Dec 09, 2015 08:40 AM EST
Goodbye, 'Mona Lisa'? Myth-Shattering Secret Discovered Beneath Painting's Mysterious Smile

A team of scientists, which includes Lumiere Technology co-founder Pascal Cotte, has found a bigger mystery than Mona Lisa's smile.  Through the use of the latest light technology, which is purported to have the ability to penetrate into the painting more than any other previous technology, the team discovered that the painting hides a far bigger secret.

Mr. Cotte describes the Layer Amplification Method (LAM) technology: "We can now analyse exactly what is happening inside the layers of the paint and we can peel like an onion all the layers of the painting. We can reconstruct all the chronology of the creation of the painting."

After "projecting a series of intense lights", a camera measures light reflections on the painting. The team uses these measurements to determine the reconstructions.

The team's findings however may dispel many of the widely accepted theories about the painting. The 'Mona Lisa' is believed to have been painted by Leonardo Da Vinci between 1503 and 1517, between Italy and France. The woman on the painting is said to be the wife of a silk merchant from Florence, whose name is Lisa Gherardini.  

According to Mr. Cotte: "The results shatter many myths and alter our vision of Leonardo's masterpiece forever.

"When I finished the reconstruction of Lisa Gherardini, I was in front of the portrait and she is totally different to Mona Lisa today. This is not the same woman."

So who is this mysterious woman who may have been the original Mona Lisa? Or even women?

Mr. Cotte spoke of finding a couple of other images, one of which is an image that is larger in size around the nose and head but with smaller lips. The other image calls the Madonna to mind and has what looks like a headdress of pearls.

Other experts, however, believe that the Mona Lisa is still the same woman coming through the evolution of an artist's creative stages.  

Emeritus professor of the History of Art, Martin Kemp, from Oxford University says:"They [Cotte's images] are ingenious in showing what Leonardo may have been thinking about. But the idea that there is that picture as it were hiding underneath the surface is untenable.

"I do not think there are these discrete stages which represent different portraits. I see it as more or less a continuous process of evolution. I am absolutely convinced that the Mona Lisa is Lisa. "

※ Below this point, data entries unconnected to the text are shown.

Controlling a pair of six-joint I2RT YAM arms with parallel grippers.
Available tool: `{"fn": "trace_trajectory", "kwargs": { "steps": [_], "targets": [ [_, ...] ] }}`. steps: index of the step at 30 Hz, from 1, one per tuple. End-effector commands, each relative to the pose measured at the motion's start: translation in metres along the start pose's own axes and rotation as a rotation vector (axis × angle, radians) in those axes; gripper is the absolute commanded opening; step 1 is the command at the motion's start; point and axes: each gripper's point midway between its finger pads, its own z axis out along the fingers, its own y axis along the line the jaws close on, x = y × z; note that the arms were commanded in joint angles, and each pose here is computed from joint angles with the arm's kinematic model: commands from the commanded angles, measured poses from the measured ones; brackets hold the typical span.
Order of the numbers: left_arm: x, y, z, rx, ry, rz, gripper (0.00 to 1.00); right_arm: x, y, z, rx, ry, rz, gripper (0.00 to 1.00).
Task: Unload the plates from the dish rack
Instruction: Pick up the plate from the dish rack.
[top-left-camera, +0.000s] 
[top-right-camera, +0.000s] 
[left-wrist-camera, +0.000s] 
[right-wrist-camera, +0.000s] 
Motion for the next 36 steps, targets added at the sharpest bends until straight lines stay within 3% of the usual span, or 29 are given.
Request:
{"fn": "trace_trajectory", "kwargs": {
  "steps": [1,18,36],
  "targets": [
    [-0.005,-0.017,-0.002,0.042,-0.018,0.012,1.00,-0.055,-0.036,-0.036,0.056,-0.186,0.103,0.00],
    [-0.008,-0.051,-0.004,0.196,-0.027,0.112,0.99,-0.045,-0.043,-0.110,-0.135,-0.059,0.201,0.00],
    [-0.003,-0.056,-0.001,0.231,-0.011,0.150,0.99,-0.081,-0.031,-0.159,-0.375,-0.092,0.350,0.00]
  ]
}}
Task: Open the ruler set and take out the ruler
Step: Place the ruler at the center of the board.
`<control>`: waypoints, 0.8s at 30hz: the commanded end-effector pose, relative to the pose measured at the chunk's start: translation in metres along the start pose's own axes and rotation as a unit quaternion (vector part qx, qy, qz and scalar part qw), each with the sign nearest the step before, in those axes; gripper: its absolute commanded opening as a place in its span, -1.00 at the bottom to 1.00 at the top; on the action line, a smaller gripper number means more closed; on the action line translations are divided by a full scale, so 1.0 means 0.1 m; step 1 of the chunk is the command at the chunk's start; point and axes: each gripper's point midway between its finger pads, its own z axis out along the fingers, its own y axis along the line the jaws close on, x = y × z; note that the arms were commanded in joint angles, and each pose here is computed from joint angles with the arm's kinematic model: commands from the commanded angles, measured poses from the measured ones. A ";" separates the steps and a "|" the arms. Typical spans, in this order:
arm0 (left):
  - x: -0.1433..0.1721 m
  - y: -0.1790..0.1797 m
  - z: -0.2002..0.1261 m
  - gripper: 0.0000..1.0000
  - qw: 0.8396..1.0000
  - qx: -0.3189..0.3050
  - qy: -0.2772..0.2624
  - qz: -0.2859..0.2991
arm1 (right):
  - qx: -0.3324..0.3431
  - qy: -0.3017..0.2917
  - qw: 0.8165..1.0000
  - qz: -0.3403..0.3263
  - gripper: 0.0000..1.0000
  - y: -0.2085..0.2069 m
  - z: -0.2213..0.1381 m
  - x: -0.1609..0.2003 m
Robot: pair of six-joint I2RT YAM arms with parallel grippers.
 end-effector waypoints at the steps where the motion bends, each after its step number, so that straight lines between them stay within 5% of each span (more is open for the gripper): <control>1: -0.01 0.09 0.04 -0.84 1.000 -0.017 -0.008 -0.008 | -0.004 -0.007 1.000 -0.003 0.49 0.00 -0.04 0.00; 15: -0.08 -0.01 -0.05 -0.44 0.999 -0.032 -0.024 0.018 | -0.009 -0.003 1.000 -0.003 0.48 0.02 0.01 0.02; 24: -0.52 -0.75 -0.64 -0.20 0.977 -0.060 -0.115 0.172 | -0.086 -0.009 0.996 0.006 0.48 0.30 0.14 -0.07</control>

Andrew Graham-Dixon, an art historian who made the BBC documentary 'The Secrets of the Mona Lisa', studied historical documents on the painting and says of Mr. Cotte's theory: "I have no doubt that this is definitely one of the stories of the century.

"There will probably be some reluctance on the part of the authorities at the Louvre in changing the title of the painting because that's what we're talking about - it's goodbye Mona Lisa, she is somebody else."